Review Request: UseNUMAInterleaving

Thu May 26 16:37:04 PDT 2011

I have incorporated the change suggested by Paul Hohensee to just use the existing UseNUMA flag rather than introduce a new flag.  Please let me know when you think this will be able to be checked in...

The new webrev is at
http://cr.openjdk.java.net/~tdeneau/UseNUMAInterleaving/webrev.02/

-- Tom Deneau, AMD

> -----Original Message-----
> From: Deneau, Tom
> Sent: Monday, May 16, 2011 12:54 PM
> To: 'hotspot-compiler-dev at openjdk.java.net'
> Subject: Review Request: UseNUMAInterleaving
> 
> Please review this patch which adds a new flag called
> UseNUMAInterleaving.  This flag provides a subset of the functionality
> provided by UseNUMA, and its main purpose is to provide that subset on
> OSes like Windows which do not support the full UseNUMA functionality.
> In UseNUMA terminology, UseNUMAInterleaved makes all memory
> "numa_global" which is implemented as interleaved.
> 
> The situations where this shows the biggest benefits would be:
>    * Windows platforms with multiple numa nodes (eg, 4)
> 
>    * The JVM process is run across all the nodes (not affinitized to one
> node).
> 
>    * A workload that uses the majority of the cores in the machine, so
>      that the heap is being accessed from many cores, including remote
>      ones.
> 
>    * Enough memory per node and a heap size such that the default heap
>      placement policy on windows would end up with the heap (or
>      nursery) placed on one node.
> 
> jbb2005 and SPECPower_ssj2008 are examples of such workloads.  In our
> measurements, we have seen some cases where the performance with
> UseNUMAInterleaving was 2.7x vs. the performance without.
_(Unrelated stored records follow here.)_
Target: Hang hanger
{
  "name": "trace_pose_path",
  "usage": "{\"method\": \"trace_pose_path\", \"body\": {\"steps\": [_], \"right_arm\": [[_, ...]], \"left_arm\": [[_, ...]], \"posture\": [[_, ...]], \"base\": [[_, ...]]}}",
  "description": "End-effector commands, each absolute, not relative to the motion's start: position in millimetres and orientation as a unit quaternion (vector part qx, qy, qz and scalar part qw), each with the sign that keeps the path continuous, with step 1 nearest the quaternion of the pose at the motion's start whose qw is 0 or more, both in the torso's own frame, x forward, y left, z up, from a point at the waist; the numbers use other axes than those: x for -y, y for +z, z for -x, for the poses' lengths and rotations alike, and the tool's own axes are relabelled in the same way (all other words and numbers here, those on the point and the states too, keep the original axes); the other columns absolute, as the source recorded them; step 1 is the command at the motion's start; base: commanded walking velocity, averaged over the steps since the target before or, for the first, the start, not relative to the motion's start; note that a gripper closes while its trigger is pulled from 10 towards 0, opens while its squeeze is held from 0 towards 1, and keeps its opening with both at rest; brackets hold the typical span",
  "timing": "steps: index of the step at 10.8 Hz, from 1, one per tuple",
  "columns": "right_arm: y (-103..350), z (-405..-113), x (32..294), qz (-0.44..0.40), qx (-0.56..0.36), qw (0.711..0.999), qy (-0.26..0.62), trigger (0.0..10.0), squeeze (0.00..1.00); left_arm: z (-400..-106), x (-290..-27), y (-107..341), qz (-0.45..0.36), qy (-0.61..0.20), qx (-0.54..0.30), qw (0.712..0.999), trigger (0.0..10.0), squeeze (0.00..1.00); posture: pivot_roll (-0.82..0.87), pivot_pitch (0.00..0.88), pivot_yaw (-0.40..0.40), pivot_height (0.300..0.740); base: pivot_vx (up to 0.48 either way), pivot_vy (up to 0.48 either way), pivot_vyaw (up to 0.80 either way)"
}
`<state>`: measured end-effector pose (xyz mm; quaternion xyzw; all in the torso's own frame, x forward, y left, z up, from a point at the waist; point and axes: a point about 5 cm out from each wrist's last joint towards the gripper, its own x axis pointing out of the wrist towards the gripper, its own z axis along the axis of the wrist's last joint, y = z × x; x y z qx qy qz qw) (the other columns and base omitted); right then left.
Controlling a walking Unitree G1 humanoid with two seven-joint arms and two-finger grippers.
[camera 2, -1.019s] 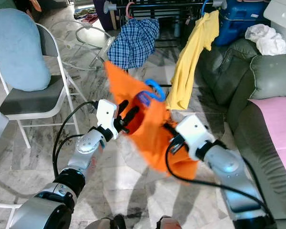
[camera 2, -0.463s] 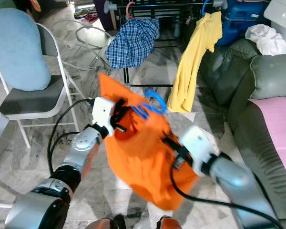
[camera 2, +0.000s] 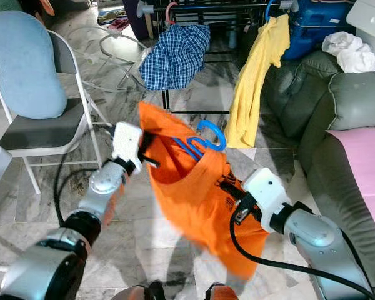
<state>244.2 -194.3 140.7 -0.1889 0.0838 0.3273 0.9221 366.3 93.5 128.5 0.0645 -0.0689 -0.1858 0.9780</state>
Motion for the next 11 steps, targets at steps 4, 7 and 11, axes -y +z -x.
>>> {"method": "trace_pose_path", "body": {"steps": [4, 7, 11], "right_arm": [[120, -233, 216, 0.271, -0.157, 0.887, 0.339, 10.0, 0.0], [124, -220, 231, 0.307, -0.182, 0.862, 0.361, 10.0, 0.0], [168, -188, 253, 0.329, -0.181, 0.858, 0.349, 10.0, 0.0]], "left_arm": [[-375, -107, 140, -0.083, -0.14, 0.082, 0.983, 0.0, 0.0], [-374, -111, 135, -0.091, -0.134, 0.066, 0.985, 0.0, 0.0], [-374, -117, 121, -0.106, -0.134, 0.02, 0.985, 0.0, 0.0]], "posture": [[-0.26, 0.132, 0.094, 0.74], [-0.26, 0.132, 0.093, 0.74], [-0.29, 0.142, 0.099, 0.74]], "base": [[0.0, 0.0, 0.0], [0.0, 0.0, 0.0], [0.0, 0.0, 0.0]]}}
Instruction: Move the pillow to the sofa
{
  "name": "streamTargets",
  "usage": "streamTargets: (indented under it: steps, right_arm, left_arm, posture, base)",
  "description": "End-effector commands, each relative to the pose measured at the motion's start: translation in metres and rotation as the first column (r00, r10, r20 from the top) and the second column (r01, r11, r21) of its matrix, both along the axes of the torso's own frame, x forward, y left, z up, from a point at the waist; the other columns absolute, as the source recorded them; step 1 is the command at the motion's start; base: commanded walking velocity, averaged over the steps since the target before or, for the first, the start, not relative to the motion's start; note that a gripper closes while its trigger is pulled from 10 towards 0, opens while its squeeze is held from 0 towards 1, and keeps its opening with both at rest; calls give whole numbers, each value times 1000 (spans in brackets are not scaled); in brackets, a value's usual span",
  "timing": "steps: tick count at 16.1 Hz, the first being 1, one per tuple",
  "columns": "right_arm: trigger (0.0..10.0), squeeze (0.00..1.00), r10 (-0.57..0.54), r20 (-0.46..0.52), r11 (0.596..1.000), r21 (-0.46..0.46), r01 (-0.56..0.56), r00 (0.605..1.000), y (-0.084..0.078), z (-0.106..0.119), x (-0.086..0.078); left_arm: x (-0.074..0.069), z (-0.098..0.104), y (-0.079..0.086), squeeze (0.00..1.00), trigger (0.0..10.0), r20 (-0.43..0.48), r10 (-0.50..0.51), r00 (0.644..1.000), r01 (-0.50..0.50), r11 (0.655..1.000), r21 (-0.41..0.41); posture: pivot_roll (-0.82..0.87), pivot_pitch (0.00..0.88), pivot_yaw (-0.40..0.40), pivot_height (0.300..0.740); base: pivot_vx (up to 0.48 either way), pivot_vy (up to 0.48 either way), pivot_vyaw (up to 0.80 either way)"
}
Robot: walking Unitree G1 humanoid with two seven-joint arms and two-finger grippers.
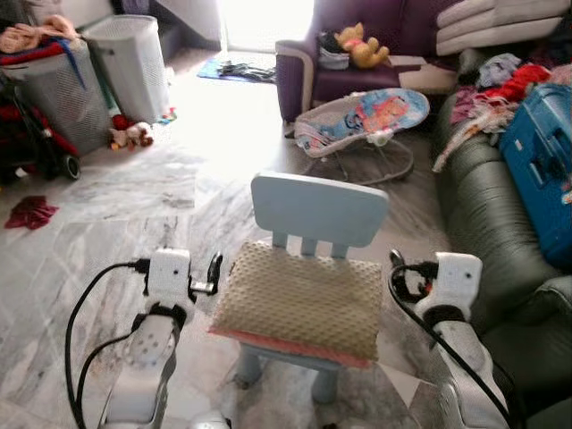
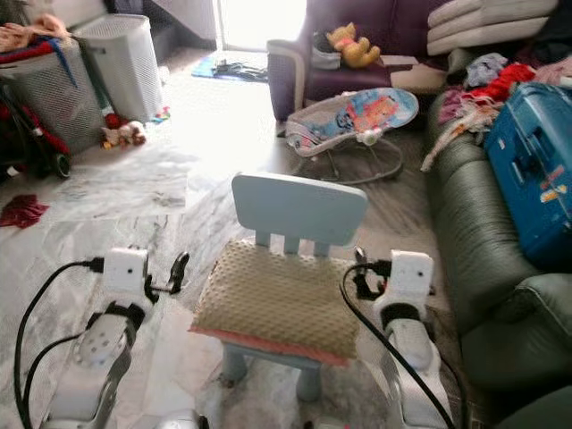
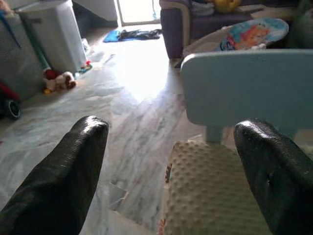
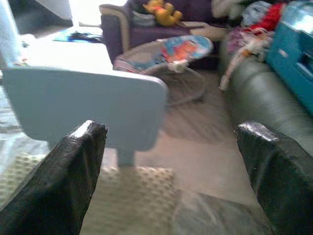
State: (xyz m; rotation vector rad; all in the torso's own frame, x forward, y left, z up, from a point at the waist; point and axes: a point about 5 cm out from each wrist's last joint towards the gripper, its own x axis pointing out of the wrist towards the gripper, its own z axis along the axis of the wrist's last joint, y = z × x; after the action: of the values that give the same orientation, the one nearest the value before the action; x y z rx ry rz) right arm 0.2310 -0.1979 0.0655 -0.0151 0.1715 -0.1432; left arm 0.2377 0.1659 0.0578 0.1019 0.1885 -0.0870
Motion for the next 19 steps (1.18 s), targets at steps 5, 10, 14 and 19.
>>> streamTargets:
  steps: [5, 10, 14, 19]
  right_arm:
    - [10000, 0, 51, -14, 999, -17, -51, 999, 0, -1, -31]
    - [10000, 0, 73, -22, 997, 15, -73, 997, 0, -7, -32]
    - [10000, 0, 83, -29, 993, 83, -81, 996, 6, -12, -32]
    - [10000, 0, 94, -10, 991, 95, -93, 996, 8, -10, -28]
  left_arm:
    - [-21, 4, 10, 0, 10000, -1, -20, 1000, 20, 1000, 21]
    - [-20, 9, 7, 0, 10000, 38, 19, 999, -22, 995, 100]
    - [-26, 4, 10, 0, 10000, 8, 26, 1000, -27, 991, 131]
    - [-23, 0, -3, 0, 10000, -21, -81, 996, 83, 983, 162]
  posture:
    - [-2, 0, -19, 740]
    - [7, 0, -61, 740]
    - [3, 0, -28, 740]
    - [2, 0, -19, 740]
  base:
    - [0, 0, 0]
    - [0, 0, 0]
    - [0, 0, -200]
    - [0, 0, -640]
There were
> gains of varying sizes across all systems.
> 
> As currently implemented this flag is ignored on Linux and Solaris
> since they already support the full UseNUMA flag.
> 
> The webrev is at
> http://cr.openjdk.java.net/~tdeneau/UseNUMAInterleaving/webrev.01/
> 
> Summary of changes:
> 
>    * Other than adding the new UseNUMAInterleaving global flag, all of
>      the changes are in src/os/windows/vm/os_windows.cpp
> 
>    * Some static routines were added to set things up init time.  These
>       * check that the required APIs (VirtualAllocExNuma,
>         GetNumaHighestNodeNumber, GetNumaNodeProcessorMask) exist in
>         the OS
> 
>       * build the list of numa nodes on which this process has affinity
> 
>    * Changes to os::reserve_memory
>       * There was already a routine that reserved pages one page at a
>         time (used for Individual Large Page Allocation on WS2003).
>         This was abstracted to a separate routine, called
>         allocate_pages_individually.  This gets called both for the
>         Individual Large Page Allocation thing mentioned above and for
>         UseNUMAInterleaving (for both small and large pages)
> 
>       * When used for NUMA Interleaving this just goes thru the numa
>         node list in a round-robin fashion, using a different one for
>         each chunk (with 4K pages, the minimum allocation granularity
>         is 64K, with 2M pages it is 1 Page)
> 
>       * Whether we do just a reserve or a combined reserve/commit is
>         determined by the caller of allocate_pages_individually
> 
>          * When used with large pages, we do a Reserve and Commit at
>            the same time which is the way it always worked and the way
>            it has to work on windows.
> 
>          * For small pages, only the reserve is done, the commit will
>            come later. (which is the way it worked for
>            non-interleaved)
> 
>    * os::commit_memory changes
>       * If UseNUMAIntereaving is true, os::commit_memory has to check
>         whether it was being asked to commit memory that might have
>         come from multiple Reserve allocations, if so, the commits
>         must also be broken up.  We don't keep any data structure to
>         keep track of this, we just use VirtualQuery which queries the
>         properties of a VA range and can tell us how much came from
>         one VirtualAlloc call.
> 
> I do not have a bug id for this.
> 
> -- Tom Deneau, AMD